Influence of First Connections for a New Employee on Growth and Retention

Image: https://media.licdn.com/mpr/mpr/AAEAAQAAAAAAAAlkAAAAJDIxZDM1N2NjLTY1YjYtNDdiNC05MGNiLWQwNGJmMzY4N2Q4Mw.jpg

Influence of First Connections for a New Employee on Growth and Retention

Social network matter in engaging a new member in a community. Are there patterns in initial connections in the new company that influence future retention in the company? How does a new employee in a company network or connect with other employees of the company? Is there any similarity in the company network of a new employee?

Despite the importance of these questions, there is a little understanding on how the ego-network (connections of an individual and network of connections between them) of a new member of a community evolves within the community. Recently we analyzed LinkedIn’s data and published a detailed study to answer these questions at World Wide Web (WWW) Conference:

Influence of First Steps in a Community on Ego-Network: Growth, Diversity, and Engagement

In this post I will discuss some of the highlights of the paper including growth of network in a new company, diversity of network and retention of new employee over time.

We use top 500 companies in LinkedIn (by average degree), which includes more than 1 million members and more than 100 thousands new employees in 2013. To our knowledge, this is the largest analysis on company network and employees behavior.

Connecting with senior and large network people initially results in longer retention

First, we looked into whether there is any relationship between initial connections after joining a company and retention in the company. We looked at the network size and seniority of first ten connections for a new employee inside a company. We checked whether the new employees work for the same company after 1.5 years. We found that if initial connections are more senior and have larger network then the new employee is less likely to leave the company early.

More diverse your initial friends network implies more diverse and large network for you over time

Second, is there any relation between the network status of initial connections of new employee and their future network status?
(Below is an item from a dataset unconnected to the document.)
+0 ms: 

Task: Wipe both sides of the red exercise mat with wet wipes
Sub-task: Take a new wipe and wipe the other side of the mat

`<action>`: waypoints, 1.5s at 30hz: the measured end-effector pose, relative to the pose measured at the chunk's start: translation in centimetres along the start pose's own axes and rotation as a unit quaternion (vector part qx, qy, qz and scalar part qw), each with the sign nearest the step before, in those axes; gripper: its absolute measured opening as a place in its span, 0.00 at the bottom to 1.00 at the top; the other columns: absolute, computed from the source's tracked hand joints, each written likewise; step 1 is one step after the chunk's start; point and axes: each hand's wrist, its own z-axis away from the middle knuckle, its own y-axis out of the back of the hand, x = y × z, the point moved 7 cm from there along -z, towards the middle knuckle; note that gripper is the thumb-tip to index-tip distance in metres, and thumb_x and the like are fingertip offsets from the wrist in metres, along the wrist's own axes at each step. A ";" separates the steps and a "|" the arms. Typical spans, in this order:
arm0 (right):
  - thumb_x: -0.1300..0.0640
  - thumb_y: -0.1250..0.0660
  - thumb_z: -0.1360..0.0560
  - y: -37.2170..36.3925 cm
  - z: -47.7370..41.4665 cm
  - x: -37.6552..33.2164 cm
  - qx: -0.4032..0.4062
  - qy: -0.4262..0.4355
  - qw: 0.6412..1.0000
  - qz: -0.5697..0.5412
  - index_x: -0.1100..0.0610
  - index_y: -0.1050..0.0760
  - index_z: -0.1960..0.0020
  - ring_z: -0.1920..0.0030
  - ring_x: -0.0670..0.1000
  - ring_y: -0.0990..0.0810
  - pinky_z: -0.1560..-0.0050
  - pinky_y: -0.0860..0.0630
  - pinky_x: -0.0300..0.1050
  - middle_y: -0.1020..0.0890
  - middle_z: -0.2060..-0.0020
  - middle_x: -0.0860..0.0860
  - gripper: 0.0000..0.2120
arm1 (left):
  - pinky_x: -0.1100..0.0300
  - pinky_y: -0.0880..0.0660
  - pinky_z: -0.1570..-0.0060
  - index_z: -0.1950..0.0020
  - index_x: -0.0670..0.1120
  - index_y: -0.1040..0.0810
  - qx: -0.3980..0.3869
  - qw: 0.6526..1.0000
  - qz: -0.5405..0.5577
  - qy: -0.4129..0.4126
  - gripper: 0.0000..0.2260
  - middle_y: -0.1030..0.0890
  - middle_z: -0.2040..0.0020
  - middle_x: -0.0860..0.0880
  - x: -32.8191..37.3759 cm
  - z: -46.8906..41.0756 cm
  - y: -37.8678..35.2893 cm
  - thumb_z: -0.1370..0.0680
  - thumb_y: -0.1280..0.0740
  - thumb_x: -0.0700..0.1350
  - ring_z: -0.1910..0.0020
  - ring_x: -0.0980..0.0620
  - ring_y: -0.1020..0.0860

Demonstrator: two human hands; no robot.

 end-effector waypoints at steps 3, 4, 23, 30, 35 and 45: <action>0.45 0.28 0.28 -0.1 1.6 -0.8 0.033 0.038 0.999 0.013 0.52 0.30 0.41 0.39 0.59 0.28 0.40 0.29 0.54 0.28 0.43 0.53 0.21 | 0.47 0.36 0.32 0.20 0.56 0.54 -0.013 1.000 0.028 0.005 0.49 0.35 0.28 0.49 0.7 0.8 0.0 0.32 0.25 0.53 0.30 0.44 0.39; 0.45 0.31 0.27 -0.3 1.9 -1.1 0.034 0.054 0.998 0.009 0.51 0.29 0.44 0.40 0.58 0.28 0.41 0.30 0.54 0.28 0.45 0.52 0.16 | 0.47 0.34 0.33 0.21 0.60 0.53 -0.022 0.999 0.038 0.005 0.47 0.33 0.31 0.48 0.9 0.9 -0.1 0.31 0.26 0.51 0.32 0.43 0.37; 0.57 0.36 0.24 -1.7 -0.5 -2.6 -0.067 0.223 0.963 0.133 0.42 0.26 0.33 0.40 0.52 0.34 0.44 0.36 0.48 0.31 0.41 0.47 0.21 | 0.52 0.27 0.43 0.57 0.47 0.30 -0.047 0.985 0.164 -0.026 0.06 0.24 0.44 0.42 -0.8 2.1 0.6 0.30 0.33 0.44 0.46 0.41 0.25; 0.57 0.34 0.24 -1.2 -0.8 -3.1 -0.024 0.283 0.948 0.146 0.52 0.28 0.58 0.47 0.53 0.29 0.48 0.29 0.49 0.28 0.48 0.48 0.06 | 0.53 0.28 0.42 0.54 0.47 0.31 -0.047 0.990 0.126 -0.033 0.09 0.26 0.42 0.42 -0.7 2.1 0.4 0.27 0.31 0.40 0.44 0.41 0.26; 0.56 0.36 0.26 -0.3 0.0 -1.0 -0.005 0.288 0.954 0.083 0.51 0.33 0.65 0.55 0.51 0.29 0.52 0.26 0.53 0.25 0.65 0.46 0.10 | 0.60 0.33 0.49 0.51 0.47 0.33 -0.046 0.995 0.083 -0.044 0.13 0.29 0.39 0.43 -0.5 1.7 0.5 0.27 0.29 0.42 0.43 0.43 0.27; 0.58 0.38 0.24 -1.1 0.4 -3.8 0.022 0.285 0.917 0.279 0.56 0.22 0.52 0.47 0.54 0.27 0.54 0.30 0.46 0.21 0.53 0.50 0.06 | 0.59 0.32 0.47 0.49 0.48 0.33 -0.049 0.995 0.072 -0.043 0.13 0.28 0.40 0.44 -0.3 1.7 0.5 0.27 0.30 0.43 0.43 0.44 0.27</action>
We computed average degree and functional group diversity in their first 10 connections ego-network. After data analysis, we obtained the final degree and functional group diversity in the final ego-network after 1.5 years. We found that more diverse your initial connections network implies more diverse and large network for you over time.

Image: https://media.licdn.com/mpr/mpr/shrinknp_800_800/AAEAAQAAAAAAAAglAAAAJDhhMDVjOWEyLTVmZjctNDQ5Zi1hYzFjLWQzNTIwYmRkYTEyMA.jpg

Network growth through triadic-closure led by high-degree people

Finally we analyzed the growth of network for new employees. We found that new employees grow their network through triad-closing propagation led by high-degree people.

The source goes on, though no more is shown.